### WHAT TO PRODUCE
Set down all of the data that follows word for word, without the images.

### DATASET SECTION

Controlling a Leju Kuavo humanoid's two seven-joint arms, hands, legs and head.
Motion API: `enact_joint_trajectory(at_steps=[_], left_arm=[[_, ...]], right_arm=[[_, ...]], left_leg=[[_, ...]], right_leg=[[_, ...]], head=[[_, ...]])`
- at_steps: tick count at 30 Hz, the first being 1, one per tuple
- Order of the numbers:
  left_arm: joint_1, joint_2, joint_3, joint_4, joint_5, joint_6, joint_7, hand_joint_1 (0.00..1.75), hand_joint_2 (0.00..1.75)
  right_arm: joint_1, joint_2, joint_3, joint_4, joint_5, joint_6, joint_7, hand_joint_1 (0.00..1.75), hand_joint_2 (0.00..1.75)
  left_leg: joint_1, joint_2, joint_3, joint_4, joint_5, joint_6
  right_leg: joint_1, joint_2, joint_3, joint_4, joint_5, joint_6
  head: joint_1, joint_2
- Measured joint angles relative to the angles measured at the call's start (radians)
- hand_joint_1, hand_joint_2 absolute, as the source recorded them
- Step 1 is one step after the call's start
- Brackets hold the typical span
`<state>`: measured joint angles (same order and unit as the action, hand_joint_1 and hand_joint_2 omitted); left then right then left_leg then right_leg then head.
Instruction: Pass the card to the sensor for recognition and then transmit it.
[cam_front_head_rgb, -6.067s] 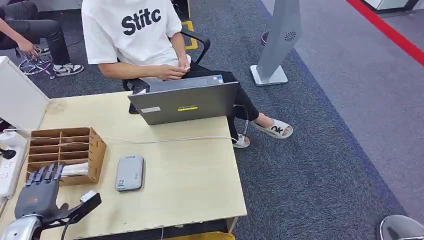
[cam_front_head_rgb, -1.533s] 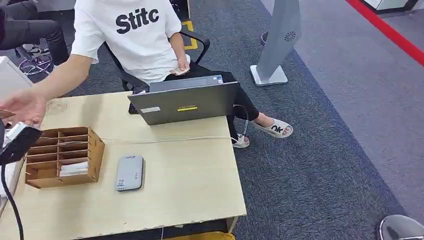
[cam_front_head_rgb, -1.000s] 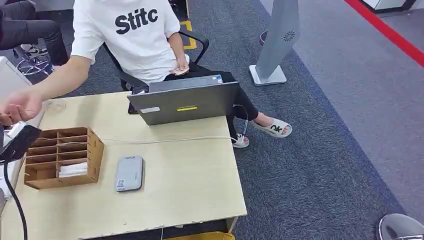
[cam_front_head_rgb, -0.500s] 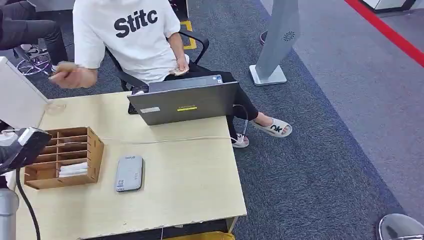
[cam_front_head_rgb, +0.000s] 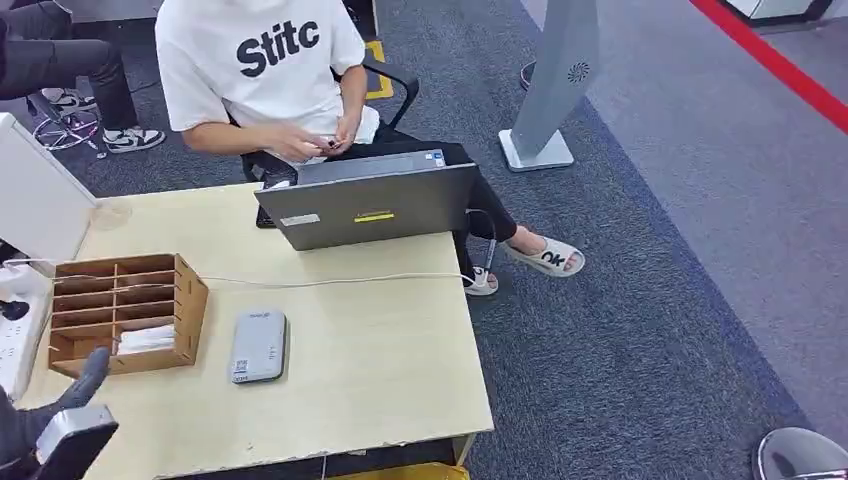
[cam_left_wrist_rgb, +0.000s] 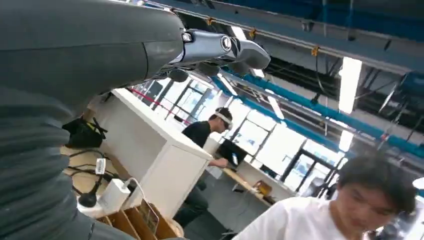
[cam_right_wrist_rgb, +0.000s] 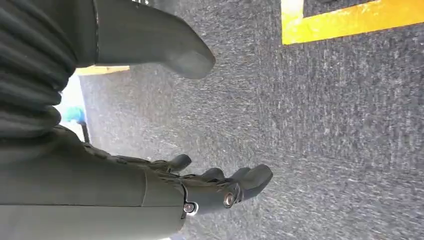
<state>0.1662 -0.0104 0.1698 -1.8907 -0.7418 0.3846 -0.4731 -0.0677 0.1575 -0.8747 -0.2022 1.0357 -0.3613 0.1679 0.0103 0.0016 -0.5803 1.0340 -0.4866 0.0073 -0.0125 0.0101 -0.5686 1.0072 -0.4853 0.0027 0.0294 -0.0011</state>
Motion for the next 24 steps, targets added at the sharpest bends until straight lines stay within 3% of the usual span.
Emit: enact_joint_trajectory(at_steps=[5, 7, 8, 9, 12, 17, 24], left_arm=[[0.146, -0.145, 0.09, -0.161, 0.297, 0.043, -0.204, 0.0, 1.75], [0.158, -0.182, 0.152, -0.198, 0.418, 0.172, -0.222, 0.0, 1.75], [0.16, -0.193, 0.179, -0.204, 0.473, 0.211, -0.225, 0.0, 1.75], [0.16, -0.205, 0.207, -0.204, 0.533, 0.199, -0.227, 0.0, 1.75], [0.129, -0.251, 0.355, -0.145, 0.556, 0.174, -0.229, 0.0, 1.75], [0.1, -0.285, 0.604, -0.036, 0.579, 0.169, -0.224, 0.0, 1.75], [0.068, -0.307, 0.728, 0.048, 0.599, 0.164, -0.228, 0.0, 1.75]], right_arm=[[0.0, 0.003, -0.029, -0.001, -0.009, -0.005, -0.02, 0.0, 1.75], [0.001, 0.005, -0.037, -0.001, 0.002, -0.005, -0.025, 0.0, 1.75], [0.0, 0.007, -0.039, -0.001, 0.006, -0.005, -0.027, 0.0, 1.75], [0.0, 0.008, -0.041, -0.002, 0.01, -0.01, -0.031, 0.0, 1.75], [-0.002, 0.014, -0.053, -0.002, 0.02, -0.023, -0.034, 0.0, 1.75], [0.001, 0.019, -0.066, -0.002, 0.037, -0.037, -0.036, 0.0, 1.75], [-0.001, 0.024, -0.074, -0.003, 0.04, -0.039, -0.038, 0.0, 1.75]], left_leg=[[0.0, -0.001, 0.0, 0.0, -0.001, 0.001], [0.0, -0.002, 0.0, 0.0, -0.001, 0.001], [0.0, -0.003, 0.0, 0.0, -0.001, 0.001], [0.0, -0.003, 0.0, 0.0, -0.001, 0.001], [0.001, -0.005, 0.001, -0.001, 0.0, 0.001], [0.0, -0.003, 0.003, -0.001, 0.0, 0.0], [-0.001, -0.006, 0.002, 0.0, 0.0, 0.001]], right_leg=[[0.0, -0.001, 0.0, 0.0, -0.001, 0.001], [0.0, -0.003, 0.0, 0.0, -0.001, 0.002], [0.0, -0.004, 0.001, 0.0, -0.001, 0.002], [0.0, -0.005, 0.002, 0.0, -0.001, 0.002], [0.0, -0.006, 0.003, 0.0, -0.002, 0.002], [0.0, -0.003, 0.003, 0.0, -0.002, 0.002], [0.0, -0.006, 0.004, -0.001, -0.002, 0.002]], head=[[0.001, 0.0], [0.002, 0.0], [0.002, 0.0], [0.001, 0.0], [0.001, 0.0], [-0.001, 0.0], [0.0, 0.0]])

### EXERCISE ANSWER
Controlling a Leju Kuavo humanoid's two seven-joint arms, hands, legs and head.
Motion API: `enact_joint_trajectory(at_steps=[_], left_arm=[[_, ...]], right_arm=[[_, ...]], left_leg=[[_, ...]], right_leg=[[_, ...]], head=[[_, ...]])`
- at_steps: tick count at 30 Hz, the first being 1, one per tuple
- Order of the numbers:
  left_arm: joint_1, joint_2, joint_3, joint_4, joint_5, joint_6, joint_7, hand_joint_1 (0.00..1.75), hand_joint_2 (0.00..1.75)
  right_arm: joint_1, joint_2, joint_3, joint_4, joint_5, joint_6, joint_7, hand_joint_1 (0.00..1.75), hand_joint_2 (0.00..1.75)
  left_leg: joint_1, joint_2, joint_3, joint_4, joint_5, joint_6
  right_leg: joint_1, joint_2, joint_3, joint_4, joint_5, joint_6
  head: joint_1, joint_2
- Measured joint angles relative to the angles measured at the call's start (radians)
- hand_joint_1, hand_joint_2 absolute, as the source recorded them
- Step 1 is one step after the call's start
- Brackets hold the typical span
`<state>`: measured joint angles (same order and unit as the action, hand_joint_1 and hand_joint_2 omitted); left then right then left_leg then right_leg then head.
Instruction: Pass the card to the sensor for recognition and then transmit it.
[cam_front_head_rgb, -6.067s] 
[cam_front_head_rgb, -1.533s] 
[cam_front_head_rgb, -1.000s] 
[cam_front_head_rgb, -0.500s] 
[cam_front_head_rgb, +0.000s] 
[cam_left_wrist_rgb, +0.000s] 
[cam_right_wrist_rgb, +0.000s] 
<state>0.1662 -0.0104 0.1698 -1.8907 -0.7418 0.3846 -0.4731 -0.0677 0.1575 -0.8747 -0.2022 1.0357 -0.3613 0.1679 0.0103 0.0016 -0.5803 1.0340 -0.4866 0.0073 -0.0125 0.0101 -0.5686 1.0072 -0.4853 0.0027 0.0294 -0.0011</state>
Motion for the next 24 steps, targets added at the sharpest bends until straight lines stay within 3% of the usual span.
Emit: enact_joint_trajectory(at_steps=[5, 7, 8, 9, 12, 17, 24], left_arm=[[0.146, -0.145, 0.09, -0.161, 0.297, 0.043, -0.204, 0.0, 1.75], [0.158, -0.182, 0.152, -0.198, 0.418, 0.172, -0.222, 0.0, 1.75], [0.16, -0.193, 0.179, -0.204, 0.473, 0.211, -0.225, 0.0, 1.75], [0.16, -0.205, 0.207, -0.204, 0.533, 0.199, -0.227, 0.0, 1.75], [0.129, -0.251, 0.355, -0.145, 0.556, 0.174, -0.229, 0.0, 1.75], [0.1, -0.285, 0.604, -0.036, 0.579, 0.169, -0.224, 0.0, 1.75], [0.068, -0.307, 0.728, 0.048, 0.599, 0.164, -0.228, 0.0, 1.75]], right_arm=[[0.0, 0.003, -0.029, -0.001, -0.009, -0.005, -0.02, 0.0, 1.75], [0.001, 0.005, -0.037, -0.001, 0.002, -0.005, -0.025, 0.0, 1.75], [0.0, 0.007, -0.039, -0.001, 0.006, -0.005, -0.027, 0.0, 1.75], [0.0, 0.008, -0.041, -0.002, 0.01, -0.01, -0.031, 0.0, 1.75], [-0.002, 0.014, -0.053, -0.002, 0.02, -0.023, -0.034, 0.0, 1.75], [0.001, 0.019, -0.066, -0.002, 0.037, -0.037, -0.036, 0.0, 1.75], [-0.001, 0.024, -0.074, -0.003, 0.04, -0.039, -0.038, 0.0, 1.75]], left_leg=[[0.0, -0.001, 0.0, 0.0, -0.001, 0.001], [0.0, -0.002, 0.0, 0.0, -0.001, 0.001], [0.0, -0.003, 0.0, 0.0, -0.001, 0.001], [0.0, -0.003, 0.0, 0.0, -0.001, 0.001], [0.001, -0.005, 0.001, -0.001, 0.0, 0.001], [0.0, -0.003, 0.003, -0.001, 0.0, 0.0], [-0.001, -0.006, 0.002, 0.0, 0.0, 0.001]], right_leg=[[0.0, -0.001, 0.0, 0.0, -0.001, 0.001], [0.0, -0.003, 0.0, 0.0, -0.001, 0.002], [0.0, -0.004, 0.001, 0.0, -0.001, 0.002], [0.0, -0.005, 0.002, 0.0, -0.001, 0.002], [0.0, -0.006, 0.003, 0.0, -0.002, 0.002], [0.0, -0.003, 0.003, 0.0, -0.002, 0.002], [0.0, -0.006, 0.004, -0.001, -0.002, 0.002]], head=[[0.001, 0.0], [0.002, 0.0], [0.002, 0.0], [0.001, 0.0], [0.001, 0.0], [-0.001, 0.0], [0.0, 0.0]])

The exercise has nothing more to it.